Once we have become interested in collecting art, we are committed to this life changing process. We see our artworks as part of who we are or even, who we may aspire to be. Many people have felt this way, when they are deeply moved by a work of art, which really connects with them. One draw back however, may be the necessary leap of faith it takes to actually purchase an original work of art. Moreover, this is something that often times confounds new collectors.
Surely, one of the critical points in being or becoming an art collector require that one feels comfortable with purchasing art. Above all, it is important to feel comfortable with your instincts and what draws you to a specific work. You must remember that your feelings and interpretations of the work will grow, as the object becomes part of your home or office.

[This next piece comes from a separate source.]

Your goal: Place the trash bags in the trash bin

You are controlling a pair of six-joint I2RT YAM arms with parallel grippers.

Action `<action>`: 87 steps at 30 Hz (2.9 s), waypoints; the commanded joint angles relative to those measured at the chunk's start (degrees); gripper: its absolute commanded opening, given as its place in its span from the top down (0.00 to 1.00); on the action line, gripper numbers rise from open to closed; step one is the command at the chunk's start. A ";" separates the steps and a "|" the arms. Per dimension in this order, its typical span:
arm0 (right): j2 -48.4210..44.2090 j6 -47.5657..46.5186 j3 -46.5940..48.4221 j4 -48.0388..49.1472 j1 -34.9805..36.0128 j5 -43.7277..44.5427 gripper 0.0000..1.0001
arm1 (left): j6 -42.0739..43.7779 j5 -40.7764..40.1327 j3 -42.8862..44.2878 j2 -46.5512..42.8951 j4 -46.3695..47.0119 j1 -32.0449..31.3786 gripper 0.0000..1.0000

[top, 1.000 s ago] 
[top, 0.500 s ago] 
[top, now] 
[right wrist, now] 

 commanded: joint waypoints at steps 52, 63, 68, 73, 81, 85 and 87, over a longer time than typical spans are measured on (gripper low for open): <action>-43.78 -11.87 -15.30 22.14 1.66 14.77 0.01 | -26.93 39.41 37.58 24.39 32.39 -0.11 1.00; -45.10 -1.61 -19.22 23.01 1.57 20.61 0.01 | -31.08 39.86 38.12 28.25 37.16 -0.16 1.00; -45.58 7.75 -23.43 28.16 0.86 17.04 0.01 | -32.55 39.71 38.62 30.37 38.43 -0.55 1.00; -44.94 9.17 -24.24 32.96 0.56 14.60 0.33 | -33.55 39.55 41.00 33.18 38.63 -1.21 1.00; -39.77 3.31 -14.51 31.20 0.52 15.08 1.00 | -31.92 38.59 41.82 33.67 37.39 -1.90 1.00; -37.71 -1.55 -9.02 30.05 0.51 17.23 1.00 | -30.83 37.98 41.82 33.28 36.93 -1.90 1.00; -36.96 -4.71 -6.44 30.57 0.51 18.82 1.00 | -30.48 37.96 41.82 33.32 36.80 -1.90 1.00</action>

Many are the factors that affect the future value of works of art. Namely, an artist's reputation, how well he/she has been marketed to the public, any favorable critical reviews, prestigious museum showings, what art movement the artist belonged to, and the quality of the art, something that by definition is extremely subjective. All t these aspects are important, but the most important aspect usually is how history will judge the artist and artworks. Artworks that transcend the moment, and become part of mankind's visual history are sure to have a future relevance, and value.
Art is far more than something you use to beautify your home, it is in many regards a source of inspiration and thus, imagination. For many, collecting art is a stimulating adventure, fun and educational. The following should be noted however: Collectors who invest in art solely for profit often lose on the transaction. If profit is the only motive, it must be kept in mind that the value of the art object must appreciate fast enough to keep up with inflation, cover the cost inherent in keeping and protecting the item, such as insurance and maintenance, and earn what could be earned had the money been invested elsewhere. Having stated this, the following recommendations should be kept in mind when buying artworks.
Set up a minimum and maximum budget and establish priorities. You must decide how much you are willing to invest in art.
Invest in something you really like, something that moves your inner self. . If you do, it will not be a chore to spend the time it takes to learn the difference between the great art and ordinary art.
Invest in the best that you can afford. It is far better to buy one good work of art rather than two lesser quality ones.
Study and go out of your way to learn all you can. Fill yourself with art by visiting galleries, museums, and art auctions. Use more than your eyes when viewing art. Use your mind and emotions. What is the artist trying to say? How does the artwork make you feel? How old is the artwork? What is its size, shape, and condition? What is the background of the artist? If possible, take classes and attend seminars covering art appreciation or some other key topics. Read art books, art catalogs, and art magazines. These are all great art resources
Search and find an auctioneer or a dealer who is interested in what he/she is selling and not just interested in making a fast buck. Either should be willing to refer you to anything or anyone who will increase your knowledge in your area of interest. Moreover, an auctioneer or dealer should be interested in matching you with artwork instead of only making a sale.
Keep good records. Keep the bill of sale, provenance documents, and photographs of the artwork, newspaper or magazine articles about the artist or artwork and records of current market value. All your records should be kept in a safe place.
Also of great importance is a Consultation with your insurance agent to ensure that the artwork is properly insured.